# [Data for analysis]
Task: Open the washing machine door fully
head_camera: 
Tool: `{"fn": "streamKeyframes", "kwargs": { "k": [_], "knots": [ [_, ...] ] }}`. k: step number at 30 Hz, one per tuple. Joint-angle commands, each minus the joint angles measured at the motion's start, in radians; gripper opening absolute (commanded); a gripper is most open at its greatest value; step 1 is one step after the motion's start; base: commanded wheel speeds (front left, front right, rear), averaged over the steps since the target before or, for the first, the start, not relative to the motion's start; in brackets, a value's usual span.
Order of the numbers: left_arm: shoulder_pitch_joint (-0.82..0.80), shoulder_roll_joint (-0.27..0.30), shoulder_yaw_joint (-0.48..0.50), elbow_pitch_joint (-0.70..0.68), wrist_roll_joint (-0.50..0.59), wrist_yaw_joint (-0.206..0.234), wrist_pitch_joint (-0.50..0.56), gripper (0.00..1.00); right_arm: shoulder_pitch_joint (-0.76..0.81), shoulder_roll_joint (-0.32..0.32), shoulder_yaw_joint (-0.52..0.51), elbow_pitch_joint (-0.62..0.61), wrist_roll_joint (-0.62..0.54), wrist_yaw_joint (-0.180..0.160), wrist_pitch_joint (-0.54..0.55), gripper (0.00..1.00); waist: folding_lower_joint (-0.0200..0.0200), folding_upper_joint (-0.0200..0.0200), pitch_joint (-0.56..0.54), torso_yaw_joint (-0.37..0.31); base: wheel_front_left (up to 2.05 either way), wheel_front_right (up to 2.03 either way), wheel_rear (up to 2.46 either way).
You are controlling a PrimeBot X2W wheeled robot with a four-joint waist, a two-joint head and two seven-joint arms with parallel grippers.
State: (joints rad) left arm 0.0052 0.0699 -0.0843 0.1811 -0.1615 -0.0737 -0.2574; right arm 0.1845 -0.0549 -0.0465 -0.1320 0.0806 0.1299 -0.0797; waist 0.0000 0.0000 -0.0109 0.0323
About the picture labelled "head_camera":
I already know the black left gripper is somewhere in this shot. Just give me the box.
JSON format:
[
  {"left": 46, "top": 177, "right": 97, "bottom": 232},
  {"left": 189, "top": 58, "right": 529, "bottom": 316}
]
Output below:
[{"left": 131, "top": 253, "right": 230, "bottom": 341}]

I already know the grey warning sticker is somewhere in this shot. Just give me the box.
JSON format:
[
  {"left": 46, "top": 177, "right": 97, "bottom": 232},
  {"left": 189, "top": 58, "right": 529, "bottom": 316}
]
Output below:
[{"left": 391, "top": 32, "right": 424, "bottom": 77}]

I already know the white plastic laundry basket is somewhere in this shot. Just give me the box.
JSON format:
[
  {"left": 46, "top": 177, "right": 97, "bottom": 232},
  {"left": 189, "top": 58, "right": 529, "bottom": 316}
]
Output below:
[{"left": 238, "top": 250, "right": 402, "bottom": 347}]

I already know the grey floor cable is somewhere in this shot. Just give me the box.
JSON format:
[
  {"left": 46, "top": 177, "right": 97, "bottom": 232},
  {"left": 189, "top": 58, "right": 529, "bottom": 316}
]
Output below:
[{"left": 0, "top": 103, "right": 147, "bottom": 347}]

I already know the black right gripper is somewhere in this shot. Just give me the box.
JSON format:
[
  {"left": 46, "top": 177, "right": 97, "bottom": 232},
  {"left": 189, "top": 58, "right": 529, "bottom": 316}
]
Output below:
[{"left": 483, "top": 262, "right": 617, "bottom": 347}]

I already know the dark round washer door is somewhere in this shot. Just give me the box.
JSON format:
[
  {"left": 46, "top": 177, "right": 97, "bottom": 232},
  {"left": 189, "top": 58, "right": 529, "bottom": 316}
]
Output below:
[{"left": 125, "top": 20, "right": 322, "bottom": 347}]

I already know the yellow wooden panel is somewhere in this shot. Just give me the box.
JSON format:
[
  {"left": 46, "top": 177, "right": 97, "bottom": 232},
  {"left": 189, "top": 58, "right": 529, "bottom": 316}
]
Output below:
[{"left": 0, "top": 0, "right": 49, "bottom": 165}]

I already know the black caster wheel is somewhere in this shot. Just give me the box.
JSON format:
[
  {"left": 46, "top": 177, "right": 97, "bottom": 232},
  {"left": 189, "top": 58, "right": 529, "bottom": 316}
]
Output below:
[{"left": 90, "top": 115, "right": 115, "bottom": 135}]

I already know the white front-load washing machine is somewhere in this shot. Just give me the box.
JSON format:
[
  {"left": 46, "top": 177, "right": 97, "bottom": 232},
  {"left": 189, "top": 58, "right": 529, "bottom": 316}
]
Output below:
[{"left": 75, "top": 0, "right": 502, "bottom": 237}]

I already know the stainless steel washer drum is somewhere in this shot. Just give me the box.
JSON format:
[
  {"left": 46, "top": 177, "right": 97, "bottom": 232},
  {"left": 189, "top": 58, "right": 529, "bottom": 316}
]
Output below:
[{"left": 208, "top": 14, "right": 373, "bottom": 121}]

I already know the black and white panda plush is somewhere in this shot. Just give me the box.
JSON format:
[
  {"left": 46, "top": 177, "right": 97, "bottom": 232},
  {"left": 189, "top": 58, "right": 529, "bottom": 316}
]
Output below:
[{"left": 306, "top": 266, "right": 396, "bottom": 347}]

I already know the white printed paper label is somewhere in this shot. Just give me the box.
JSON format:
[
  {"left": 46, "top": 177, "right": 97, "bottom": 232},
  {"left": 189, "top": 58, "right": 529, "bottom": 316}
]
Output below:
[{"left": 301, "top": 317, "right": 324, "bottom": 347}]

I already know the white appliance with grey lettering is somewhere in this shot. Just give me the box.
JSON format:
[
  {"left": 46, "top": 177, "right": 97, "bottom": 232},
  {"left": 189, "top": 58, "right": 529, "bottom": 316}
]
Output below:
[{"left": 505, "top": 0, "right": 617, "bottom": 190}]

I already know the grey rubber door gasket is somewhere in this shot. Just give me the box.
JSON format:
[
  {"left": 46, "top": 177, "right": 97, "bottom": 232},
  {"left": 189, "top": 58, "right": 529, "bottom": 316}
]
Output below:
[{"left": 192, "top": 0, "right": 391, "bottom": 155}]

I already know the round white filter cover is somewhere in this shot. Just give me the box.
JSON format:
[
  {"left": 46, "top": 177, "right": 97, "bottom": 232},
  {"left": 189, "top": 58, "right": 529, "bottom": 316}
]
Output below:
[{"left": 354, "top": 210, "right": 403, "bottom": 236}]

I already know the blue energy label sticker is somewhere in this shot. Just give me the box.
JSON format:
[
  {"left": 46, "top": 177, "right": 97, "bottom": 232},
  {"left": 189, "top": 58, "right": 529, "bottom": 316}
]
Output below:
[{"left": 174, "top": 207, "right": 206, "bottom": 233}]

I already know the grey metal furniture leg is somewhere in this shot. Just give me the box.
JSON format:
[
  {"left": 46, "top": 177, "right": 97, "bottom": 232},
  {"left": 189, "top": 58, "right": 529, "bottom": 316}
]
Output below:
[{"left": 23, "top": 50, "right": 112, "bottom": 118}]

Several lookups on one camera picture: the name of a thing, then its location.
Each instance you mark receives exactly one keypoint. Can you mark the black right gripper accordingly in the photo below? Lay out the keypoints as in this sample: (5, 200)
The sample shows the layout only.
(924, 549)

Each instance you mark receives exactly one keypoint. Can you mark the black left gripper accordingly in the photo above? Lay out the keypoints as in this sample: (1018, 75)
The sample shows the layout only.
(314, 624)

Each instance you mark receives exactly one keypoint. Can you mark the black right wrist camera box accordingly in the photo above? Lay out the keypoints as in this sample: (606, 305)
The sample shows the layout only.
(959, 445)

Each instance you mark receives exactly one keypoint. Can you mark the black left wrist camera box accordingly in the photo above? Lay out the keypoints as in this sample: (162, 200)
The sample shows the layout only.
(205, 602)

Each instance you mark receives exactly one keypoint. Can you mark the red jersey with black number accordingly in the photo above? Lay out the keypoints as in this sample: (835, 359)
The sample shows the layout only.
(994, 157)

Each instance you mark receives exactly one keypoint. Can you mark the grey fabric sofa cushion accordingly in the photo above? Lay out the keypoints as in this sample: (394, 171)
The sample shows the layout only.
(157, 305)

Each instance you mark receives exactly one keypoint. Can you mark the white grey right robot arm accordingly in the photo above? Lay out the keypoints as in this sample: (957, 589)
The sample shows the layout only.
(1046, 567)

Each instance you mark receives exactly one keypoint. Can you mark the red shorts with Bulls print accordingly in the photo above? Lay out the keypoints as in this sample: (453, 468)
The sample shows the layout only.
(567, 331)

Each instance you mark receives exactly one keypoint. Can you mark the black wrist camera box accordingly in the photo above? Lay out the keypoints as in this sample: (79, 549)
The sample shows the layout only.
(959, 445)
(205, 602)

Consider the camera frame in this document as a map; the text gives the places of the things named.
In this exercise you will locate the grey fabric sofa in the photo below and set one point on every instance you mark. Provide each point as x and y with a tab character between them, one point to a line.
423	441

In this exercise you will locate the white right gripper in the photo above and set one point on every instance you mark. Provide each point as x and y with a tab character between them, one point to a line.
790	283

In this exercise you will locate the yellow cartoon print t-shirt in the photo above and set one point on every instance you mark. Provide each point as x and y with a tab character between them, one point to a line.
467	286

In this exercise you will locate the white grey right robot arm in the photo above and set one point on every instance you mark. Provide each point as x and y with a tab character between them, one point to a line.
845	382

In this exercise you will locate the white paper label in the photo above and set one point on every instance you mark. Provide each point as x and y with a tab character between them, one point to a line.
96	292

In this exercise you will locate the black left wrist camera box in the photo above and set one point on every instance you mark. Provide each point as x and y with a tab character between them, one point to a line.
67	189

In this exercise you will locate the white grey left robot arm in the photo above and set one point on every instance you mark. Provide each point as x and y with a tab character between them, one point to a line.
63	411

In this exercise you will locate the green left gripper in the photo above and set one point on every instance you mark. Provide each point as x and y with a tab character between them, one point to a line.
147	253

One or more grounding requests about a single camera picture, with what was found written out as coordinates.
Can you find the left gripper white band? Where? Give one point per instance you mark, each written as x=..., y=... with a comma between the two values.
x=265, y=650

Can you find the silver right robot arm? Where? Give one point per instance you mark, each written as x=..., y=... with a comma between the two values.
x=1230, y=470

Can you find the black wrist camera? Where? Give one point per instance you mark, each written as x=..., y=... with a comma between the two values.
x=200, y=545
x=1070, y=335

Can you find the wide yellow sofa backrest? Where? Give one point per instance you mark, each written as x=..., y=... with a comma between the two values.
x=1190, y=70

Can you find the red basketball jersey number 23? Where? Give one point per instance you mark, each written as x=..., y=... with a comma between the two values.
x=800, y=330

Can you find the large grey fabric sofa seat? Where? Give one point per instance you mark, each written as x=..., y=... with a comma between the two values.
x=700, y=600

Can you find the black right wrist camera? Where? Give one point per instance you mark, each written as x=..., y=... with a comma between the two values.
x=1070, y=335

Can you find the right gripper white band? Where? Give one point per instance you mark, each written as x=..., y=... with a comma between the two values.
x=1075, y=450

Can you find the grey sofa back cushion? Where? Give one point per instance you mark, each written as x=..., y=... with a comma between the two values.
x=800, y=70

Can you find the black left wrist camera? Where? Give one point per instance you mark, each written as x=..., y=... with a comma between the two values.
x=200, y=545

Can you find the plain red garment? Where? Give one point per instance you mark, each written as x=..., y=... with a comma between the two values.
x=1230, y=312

# [About this task]
Give back exactly the lines from the beginning of the records through the line containing "Order of the", and only those.

# [Exercise response]
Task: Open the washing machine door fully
head_camera: 
Tool: `{"fn": "streamKeyframes", "kwargs": { "k": [_], "knots": [ [_, ...] ] }}`. k: step number at 30 Hz, one per tuple. Joint-angle commands, each minus the joint angles measured at the motion's start, in radians; gripper opening absolute (commanded); a gripper is most open at its greatest value; step 1 is one step after the motion's start; base: commanded wheel speeds (front left, front right, rear), averaged over the steps since the target before or, for the first, the start, not relative to the motion's start; in brackets, a value's usual span.
Order of the numbers: left_arm: shoulder_pitch_joint (-0.82..0.80), shoulder_roll_joint (-0.27..0.30), shoulder_yaw_joint (-0.48..0.50), elbow_pitch_joint (-0.70..0.68), wrist_roll_joint (-0.50..0.59), wrist_yaw_joint (-0.206..0.234), wrist_pitch_joint (-0.50..0.56), gripper (0.00..1.00); right_arm: shoulder_pitch_joint (-0.76..0.81), shoulder_roll_joint (-0.32..0.32), shoulder_yaw_joint (-0.52..0.51), elbow_pitch_joint (-0.62..0.61), wrist_roll_joint (-0.62..0.54), wrist_yaw_joint (-0.180..0.160), wrist_pitch_joint (-0.54..0.55), gripper (0.00..1.00); waist: folding_lower_joint (-0.0200..0.0200), folding_upper_joint (-0.0200..0.0200), pitch_joint (-0.56..0.54), torso_yaw_joint (-0.37..0.31); base: wheel_front_left (up to 2.05 either way), wheel_front_right (up to 2.03 either way), wheel_rear (up to 2.46 either way).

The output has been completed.